* What this task involves
When you reach the line with "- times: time" in the listing below, transcribe it and each line after it up to and including the line with "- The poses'", exactly and with nothing else.
##############################
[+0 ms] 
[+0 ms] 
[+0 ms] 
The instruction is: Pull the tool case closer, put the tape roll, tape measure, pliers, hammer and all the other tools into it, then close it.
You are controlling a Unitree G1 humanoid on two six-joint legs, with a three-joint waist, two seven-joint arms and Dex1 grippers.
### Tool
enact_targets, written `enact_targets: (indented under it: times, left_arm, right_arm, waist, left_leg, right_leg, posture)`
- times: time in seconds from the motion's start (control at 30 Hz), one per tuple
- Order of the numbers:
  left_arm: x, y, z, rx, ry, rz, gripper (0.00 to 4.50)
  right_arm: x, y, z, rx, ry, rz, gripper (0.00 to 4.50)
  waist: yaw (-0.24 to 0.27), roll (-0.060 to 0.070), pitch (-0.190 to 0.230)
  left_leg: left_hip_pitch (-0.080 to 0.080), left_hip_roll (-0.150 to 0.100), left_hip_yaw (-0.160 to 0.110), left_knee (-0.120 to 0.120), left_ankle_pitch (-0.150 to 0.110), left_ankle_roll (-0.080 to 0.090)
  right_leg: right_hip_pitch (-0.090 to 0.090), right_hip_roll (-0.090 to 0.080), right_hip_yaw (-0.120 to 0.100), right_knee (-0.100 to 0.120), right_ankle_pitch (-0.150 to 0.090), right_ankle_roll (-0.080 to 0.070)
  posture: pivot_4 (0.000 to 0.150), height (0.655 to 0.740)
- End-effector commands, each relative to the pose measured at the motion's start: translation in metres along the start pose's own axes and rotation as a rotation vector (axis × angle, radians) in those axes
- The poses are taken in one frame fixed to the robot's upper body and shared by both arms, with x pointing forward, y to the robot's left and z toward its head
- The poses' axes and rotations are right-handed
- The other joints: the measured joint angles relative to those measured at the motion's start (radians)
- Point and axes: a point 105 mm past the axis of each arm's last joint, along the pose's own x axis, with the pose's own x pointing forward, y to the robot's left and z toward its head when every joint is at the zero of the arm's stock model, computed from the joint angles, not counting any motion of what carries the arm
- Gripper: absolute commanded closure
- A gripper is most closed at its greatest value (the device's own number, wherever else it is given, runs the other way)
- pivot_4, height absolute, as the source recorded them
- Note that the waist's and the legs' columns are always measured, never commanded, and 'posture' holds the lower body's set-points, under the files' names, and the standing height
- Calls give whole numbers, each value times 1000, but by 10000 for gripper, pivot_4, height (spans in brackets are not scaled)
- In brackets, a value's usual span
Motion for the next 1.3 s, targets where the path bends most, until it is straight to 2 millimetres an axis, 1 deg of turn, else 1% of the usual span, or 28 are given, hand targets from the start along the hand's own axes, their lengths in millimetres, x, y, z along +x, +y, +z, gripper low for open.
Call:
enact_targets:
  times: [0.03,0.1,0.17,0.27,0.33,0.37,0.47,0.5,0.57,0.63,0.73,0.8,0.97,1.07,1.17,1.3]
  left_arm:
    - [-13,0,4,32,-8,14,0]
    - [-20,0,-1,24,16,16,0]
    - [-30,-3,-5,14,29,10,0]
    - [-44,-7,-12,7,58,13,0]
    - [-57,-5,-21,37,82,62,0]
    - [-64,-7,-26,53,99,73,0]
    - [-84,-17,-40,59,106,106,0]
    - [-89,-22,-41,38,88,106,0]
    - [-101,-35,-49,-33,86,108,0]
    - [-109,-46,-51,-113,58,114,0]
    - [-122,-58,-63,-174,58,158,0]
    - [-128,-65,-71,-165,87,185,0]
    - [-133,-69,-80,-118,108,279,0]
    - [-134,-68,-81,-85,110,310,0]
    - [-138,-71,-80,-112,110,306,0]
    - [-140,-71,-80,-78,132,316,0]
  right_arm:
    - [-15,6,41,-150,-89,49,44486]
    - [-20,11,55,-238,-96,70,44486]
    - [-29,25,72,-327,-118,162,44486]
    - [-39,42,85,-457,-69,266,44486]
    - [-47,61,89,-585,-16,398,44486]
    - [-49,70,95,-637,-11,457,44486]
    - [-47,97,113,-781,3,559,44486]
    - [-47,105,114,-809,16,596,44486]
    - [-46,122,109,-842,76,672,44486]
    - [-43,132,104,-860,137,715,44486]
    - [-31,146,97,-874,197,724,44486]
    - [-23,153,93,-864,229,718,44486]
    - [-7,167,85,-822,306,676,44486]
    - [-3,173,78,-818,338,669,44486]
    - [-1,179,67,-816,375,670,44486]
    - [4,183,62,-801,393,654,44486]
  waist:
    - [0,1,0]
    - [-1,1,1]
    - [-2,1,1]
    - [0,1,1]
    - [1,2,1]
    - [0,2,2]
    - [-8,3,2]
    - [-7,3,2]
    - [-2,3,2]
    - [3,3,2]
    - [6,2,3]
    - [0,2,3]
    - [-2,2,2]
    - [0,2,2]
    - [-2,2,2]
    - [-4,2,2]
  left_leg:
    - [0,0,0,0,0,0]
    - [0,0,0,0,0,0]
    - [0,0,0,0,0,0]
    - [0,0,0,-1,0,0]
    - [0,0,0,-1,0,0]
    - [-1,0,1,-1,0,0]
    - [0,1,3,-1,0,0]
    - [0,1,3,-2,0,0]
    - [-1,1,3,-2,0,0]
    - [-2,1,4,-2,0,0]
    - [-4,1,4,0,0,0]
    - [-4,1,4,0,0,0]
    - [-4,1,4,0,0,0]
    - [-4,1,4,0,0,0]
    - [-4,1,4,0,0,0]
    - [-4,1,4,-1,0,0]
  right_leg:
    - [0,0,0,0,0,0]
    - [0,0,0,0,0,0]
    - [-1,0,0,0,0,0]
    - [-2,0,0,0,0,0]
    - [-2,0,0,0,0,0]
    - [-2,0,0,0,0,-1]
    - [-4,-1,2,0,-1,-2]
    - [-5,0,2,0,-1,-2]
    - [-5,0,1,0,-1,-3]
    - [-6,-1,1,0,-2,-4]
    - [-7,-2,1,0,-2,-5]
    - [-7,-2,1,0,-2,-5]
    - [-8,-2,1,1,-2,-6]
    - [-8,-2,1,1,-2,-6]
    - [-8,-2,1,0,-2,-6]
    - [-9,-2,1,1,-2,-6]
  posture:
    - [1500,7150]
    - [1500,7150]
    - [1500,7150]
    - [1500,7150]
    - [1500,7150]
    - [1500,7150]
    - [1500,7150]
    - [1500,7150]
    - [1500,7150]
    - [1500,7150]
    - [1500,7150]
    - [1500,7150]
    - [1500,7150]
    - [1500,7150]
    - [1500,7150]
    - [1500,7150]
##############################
* Result of this exercise
- times: time in seconds from the motion's start (control at 30 Hz), one per tuple
- Order of the numbers:
  left_arm: x, y, z, rx, ry, rz, gripper (0.00 to 4.50)
  right_arm: x, y, z, rx, ry, rz, gripper (0.00 to 4.50)
  waist: yaw (-0.24 to 0.27), roll (-0.060 to 0.070), pitch (-0.190 to 0.230)
  left_leg: left_hip_pitch (-0.080 to 0.080), left_hip_roll (-0.150 to 0.100), left_hip_yaw (-0.160 to 0.110), left_knee (-0.120 to 0.120), left_ankle_pitch (-0.150 to 0.110), left_ankle_roll (-0.080 to 0.090)
  right_leg: right_hip_pitch (-0.090 to 0.090), right_hip_roll (-0.090 to 0.080), right_hip_yaw (-0.120 to 0.100), right_knee (-0.100 to 0.120), right_ankle_pitch (-0.150 to 0.090), right_ankle_roll (-0.080 to 0.070)
  posture: pivot_4 (0.000 to 0.150), height (0.655 to 0.740)
- End-effector commands, each relative to the pose measured at the motion's start: translation in metres along the start pose's own axes and rotation as a rotation vector (axis × angle, radians) in those axes
- The poses are taken in one frame fixed to the robot's upper body and shared by both arms, with x pointing forward, y to the robot's left and z toward its head
- The poses' axes and rotations are right-handed

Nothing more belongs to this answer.